One third of the women were characterized by an elevated pre-pregnancy BMI, 60 % did not comply with current weight gain recommendations. Particularly overweight and obese women gained more weight than recommended. In a multivariate analysis birth weight correlated significantly with maternal BMI (p = 0.020), total weight gain (p = 0.020) and gestational week (p < 0.001). Compared to guidelines mean percentage of energy derived from fat (p = 0.002) and protein (p < 0.001) was significantly higher, whereas carbohydrate (p = 0.033) intake was lower. Mean fiber intake was significantly lower (p < 0.001). Saturated fat and sugar contributed largely to energy consumption.

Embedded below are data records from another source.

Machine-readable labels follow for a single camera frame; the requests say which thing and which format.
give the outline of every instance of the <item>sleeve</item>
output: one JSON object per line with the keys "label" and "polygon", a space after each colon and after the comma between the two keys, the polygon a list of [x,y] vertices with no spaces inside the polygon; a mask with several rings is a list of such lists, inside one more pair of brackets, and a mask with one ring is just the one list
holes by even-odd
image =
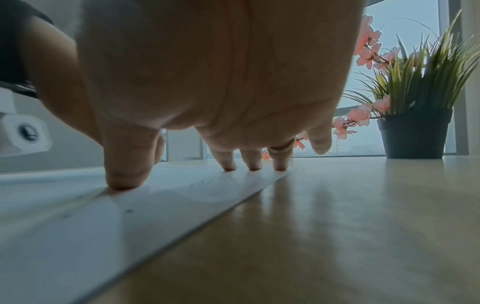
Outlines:
{"label": "sleeve", "polygon": [[20,0],[0,0],[0,87],[36,98],[20,57],[19,38],[32,17],[53,24],[51,19]]}

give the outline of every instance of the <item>paper sheet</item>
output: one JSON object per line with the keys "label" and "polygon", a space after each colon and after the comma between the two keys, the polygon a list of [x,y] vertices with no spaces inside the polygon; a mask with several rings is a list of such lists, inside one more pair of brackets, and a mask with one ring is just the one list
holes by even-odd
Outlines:
{"label": "paper sheet", "polygon": [[123,193],[102,168],[0,175],[1,301],[81,301],[291,171],[160,165]]}

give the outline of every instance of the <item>screw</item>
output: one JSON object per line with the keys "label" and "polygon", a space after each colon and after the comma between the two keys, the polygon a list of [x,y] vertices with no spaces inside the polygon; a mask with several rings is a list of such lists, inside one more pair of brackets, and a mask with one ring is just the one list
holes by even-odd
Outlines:
{"label": "screw", "polygon": [[31,143],[37,141],[39,138],[37,130],[29,124],[21,124],[18,127],[18,132],[23,139]]}

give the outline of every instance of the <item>plant pot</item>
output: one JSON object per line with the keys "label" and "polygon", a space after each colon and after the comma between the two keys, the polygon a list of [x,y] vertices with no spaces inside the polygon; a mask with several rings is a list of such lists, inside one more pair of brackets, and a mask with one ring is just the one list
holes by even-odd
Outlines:
{"label": "plant pot", "polygon": [[379,118],[377,123],[386,157],[442,158],[452,112],[428,109]]}

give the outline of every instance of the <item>table surface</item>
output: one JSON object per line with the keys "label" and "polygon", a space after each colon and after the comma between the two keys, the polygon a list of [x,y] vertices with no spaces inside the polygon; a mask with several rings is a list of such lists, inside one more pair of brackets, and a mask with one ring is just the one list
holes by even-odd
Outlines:
{"label": "table surface", "polygon": [[292,166],[88,304],[480,303],[480,157]]}

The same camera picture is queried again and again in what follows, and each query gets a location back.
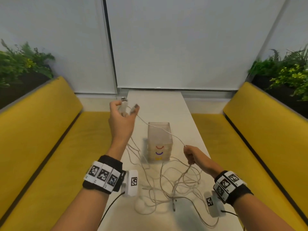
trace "clear plastic container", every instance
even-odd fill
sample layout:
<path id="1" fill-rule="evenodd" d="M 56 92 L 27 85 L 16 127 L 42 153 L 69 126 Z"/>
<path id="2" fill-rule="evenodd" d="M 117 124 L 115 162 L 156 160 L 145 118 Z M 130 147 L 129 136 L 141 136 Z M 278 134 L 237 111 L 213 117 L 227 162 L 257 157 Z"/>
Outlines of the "clear plastic container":
<path id="1" fill-rule="evenodd" d="M 169 122 L 149 122 L 149 124 L 171 133 Z M 173 145 L 172 135 L 156 127 L 148 126 L 148 160 L 169 160 Z"/>

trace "tangled cable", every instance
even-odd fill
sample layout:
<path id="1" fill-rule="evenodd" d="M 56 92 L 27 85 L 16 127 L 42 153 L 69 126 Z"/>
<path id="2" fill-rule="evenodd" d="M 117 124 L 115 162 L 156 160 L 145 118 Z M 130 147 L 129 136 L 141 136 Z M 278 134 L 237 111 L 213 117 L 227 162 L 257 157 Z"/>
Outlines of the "tangled cable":
<path id="1" fill-rule="evenodd" d="M 138 116 L 141 121 L 143 121 L 145 124 L 149 125 L 149 126 L 153 126 L 153 125 L 150 125 L 148 123 L 146 123 L 140 116 Z M 175 136 L 174 134 L 166 131 L 165 129 L 161 128 L 161 127 L 156 127 L 156 128 L 160 128 L 162 130 L 164 130 L 165 132 L 171 134 L 172 136 L 176 137 L 177 139 L 179 139 L 177 136 Z M 133 165 L 138 165 L 140 166 L 143 171 L 144 171 L 144 174 L 145 174 L 145 178 L 146 178 L 146 181 L 147 181 L 147 185 L 142 185 L 142 190 L 148 190 L 148 196 L 140 196 L 140 197 L 144 197 L 144 198 L 148 198 L 153 204 L 148 204 L 146 203 L 145 201 L 144 204 L 147 206 L 147 207 L 154 207 L 154 209 L 151 211 L 151 212 L 148 212 L 148 213 L 141 213 L 139 212 L 137 209 L 136 209 L 136 203 L 135 203 L 135 211 L 138 213 L 138 214 L 141 214 L 141 215 L 150 215 L 152 213 L 154 213 L 156 211 L 156 208 L 158 205 L 160 204 L 163 204 L 163 203 L 169 203 L 169 202 L 172 202 L 172 208 L 173 210 L 175 211 L 175 201 L 177 199 L 180 199 L 180 198 L 183 198 L 183 199 L 187 199 L 189 201 L 191 201 L 191 203 L 193 204 L 198 216 L 200 217 L 201 221 L 208 227 L 210 228 L 214 228 L 218 221 L 219 221 L 219 218 L 217 218 L 217 221 L 215 222 L 215 224 L 213 225 L 210 225 L 208 223 L 206 223 L 203 218 L 201 217 L 199 211 L 197 210 L 194 202 L 185 197 L 186 195 L 190 194 L 190 193 L 193 193 L 198 199 L 200 199 L 205 207 L 206 207 L 206 210 L 209 214 L 209 211 L 207 209 L 207 206 L 206 206 L 206 202 L 205 200 L 203 199 L 202 197 L 202 194 L 200 192 L 200 190 L 198 189 L 198 186 L 200 184 L 200 180 L 201 180 L 201 172 L 198 171 L 195 167 L 192 167 L 191 165 L 186 165 L 185 163 L 183 163 L 182 161 L 180 161 L 178 158 L 175 158 L 175 157 L 170 157 L 172 158 L 172 160 L 168 161 L 167 163 L 170 163 L 170 162 L 179 162 L 185 166 L 187 166 L 187 170 L 185 172 L 181 172 L 180 170 L 174 168 L 174 167 L 169 167 L 167 168 L 164 172 L 163 172 L 163 167 L 164 165 L 166 165 L 167 163 L 163 162 L 162 165 L 161 165 L 161 168 L 160 168 L 160 171 L 158 172 L 156 169 L 154 169 L 153 167 L 151 167 L 151 165 L 148 163 L 148 160 L 147 158 L 144 156 L 144 154 L 141 155 L 141 151 L 140 149 L 138 148 L 138 146 L 136 145 L 136 143 L 134 142 L 133 138 L 131 138 L 132 142 L 134 143 L 135 147 L 133 147 L 132 145 L 130 145 L 129 143 L 127 144 L 127 147 L 126 147 L 126 150 L 128 152 L 128 156 L 129 156 L 129 160 L 130 162 L 133 164 Z M 139 163 L 133 163 L 132 161 L 132 158 L 131 158 L 131 155 L 130 155 L 130 152 L 132 152 L 136 158 L 138 159 Z M 147 170 L 154 170 L 156 173 L 159 173 L 159 177 L 158 178 L 155 178 L 155 177 L 152 177 L 150 176 L 148 173 L 147 173 Z M 172 182 L 171 180 L 169 180 L 167 178 L 167 176 L 165 176 L 164 174 L 168 171 L 168 170 L 176 170 L 178 172 L 181 173 L 181 176 L 175 181 L 175 182 Z M 166 189 L 163 188 L 163 185 L 162 185 L 162 178 L 165 178 L 167 180 L 168 183 L 170 183 L 170 185 L 172 186 L 172 190 L 171 192 L 167 192 Z M 155 187 L 155 180 L 159 180 L 159 188 L 158 187 Z M 182 187 L 182 188 L 185 188 L 186 190 L 184 192 L 181 192 L 179 191 L 178 189 L 178 186 Z M 164 200 L 158 200 L 156 198 L 156 192 L 162 192 L 164 194 L 164 196 L 166 197 L 166 199 Z"/>

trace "person's left hand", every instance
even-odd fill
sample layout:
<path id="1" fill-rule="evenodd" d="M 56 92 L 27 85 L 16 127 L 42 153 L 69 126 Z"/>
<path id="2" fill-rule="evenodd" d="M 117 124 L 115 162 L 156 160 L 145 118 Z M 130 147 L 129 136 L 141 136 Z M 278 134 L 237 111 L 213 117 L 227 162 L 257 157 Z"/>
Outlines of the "person's left hand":
<path id="1" fill-rule="evenodd" d="M 126 114 L 123 117 L 118 111 L 118 106 L 121 105 L 122 102 L 120 100 L 110 102 L 110 118 L 109 118 L 109 126 L 112 135 L 112 143 L 114 146 L 126 146 L 129 138 L 131 137 L 135 119 L 140 109 L 139 105 L 135 105 L 135 110 L 132 114 Z"/>

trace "table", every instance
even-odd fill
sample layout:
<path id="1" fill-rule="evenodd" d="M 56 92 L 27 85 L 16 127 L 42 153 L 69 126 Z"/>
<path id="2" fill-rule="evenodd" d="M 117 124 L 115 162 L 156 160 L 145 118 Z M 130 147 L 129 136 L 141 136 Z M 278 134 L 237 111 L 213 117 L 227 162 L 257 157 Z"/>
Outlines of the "table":
<path id="1" fill-rule="evenodd" d="M 145 122 L 170 122 L 171 132 L 173 134 L 178 136 L 185 144 L 197 146 L 209 156 L 180 92 L 133 90 L 129 91 L 127 99 L 130 107 L 134 106 L 136 103 L 141 107 L 139 116 Z M 148 126 L 137 117 L 132 137 L 142 152 L 146 152 L 147 131 Z M 177 157 L 187 164 L 187 160 L 183 154 L 183 144 L 175 137 L 173 137 L 171 156 Z M 134 163 L 138 163 L 134 155 L 131 154 L 131 158 Z M 139 192 L 140 194 L 144 194 L 146 191 L 141 189 L 141 184 L 145 184 L 142 168 L 131 164 L 127 152 L 123 155 L 122 162 L 124 170 L 138 170 Z M 169 167 L 169 164 L 182 172 L 187 169 L 186 166 L 176 162 L 166 164 L 165 169 Z M 160 166 L 161 163 L 154 165 L 158 171 L 160 170 Z M 151 174 L 159 177 L 158 172 L 151 171 Z M 178 179 L 180 174 L 181 173 L 176 171 L 168 171 L 168 177 L 173 180 Z M 213 178 L 202 172 L 201 184 L 198 187 L 202 195 L 205 191 L 211 190 L 213 185 Z M 106 207 L 108 207 L 118 195 L 119 193 L 112 193 Z M 214 224 L 216 222 L 217 218 L 212 218 L 207 213 L 206 207 L 201 200 L 196 198 L 193 194 L 189 194 L 187 197 L 193 200 L 202 218 L 207 223 Z M 143 212 L 148 212 L 152 209 L 145 207 L 139 197 L 120 197 L 112 205 L 98 230 L 210 230 L 210 228 L 200 221 L 193 205 L 186 199 L 178 199 L 177 202 L 175 202 L 175 212 L 172 210 L 172 203 L 164 203 L 157 206 L 156 212 L 151 215 L 138 214 L 134 210 L 134 205 L 136 205 L 138 210 Z M 226 211 L 234 212 L 230 205 L 225 205 L 225 209 Z M 236 216 L 226 214 L 225 217 L 219 219 L 217 226 L 211 230 L 239 231 L 242 230 L 242 227 Z"/>

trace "black planter box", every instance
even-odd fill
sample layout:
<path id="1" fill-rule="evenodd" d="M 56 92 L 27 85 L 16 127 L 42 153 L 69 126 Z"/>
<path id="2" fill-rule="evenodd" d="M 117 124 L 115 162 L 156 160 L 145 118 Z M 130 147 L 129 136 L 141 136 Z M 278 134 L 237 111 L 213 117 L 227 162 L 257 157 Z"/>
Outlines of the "black planter box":
<path id="1" fill-rule="evenodd" d="M 0 87 L 0 109 L 50 80 L 44 74 L 36 72 L 21 75 L 19 79 L 22 81 L 21 84 L 11 84 L 6 88 Z"/>
<path id="2" fill-rule="evenodd" d="M 267 89 L 272 84 L 270 80 L 271 77 L 256 75 L 252 80 L 252 84 L 264 90 L 266 93 L 287 105 L 295 112 L 308 118 L 308 101 L 299 101 L 300 98 L 298 96 L 291 96 L 295 89 L 285 85 Z"/>

Gestational weight gain correlated significantly with energy (p = 0.027), carbohydrates (p = 0.008), monosaccharides and saccharose (p = 0.006) intake. 98 % of the pregnant women were below the iodine recommendation, while none of the women reached the required folate, vitamin D, and iron intake.

During gestation appropriate individual advice as to nutrient intake and weight gain seems to be of high priority. Pregnancy should be used as a 'window of opportunity' for behavioral changes.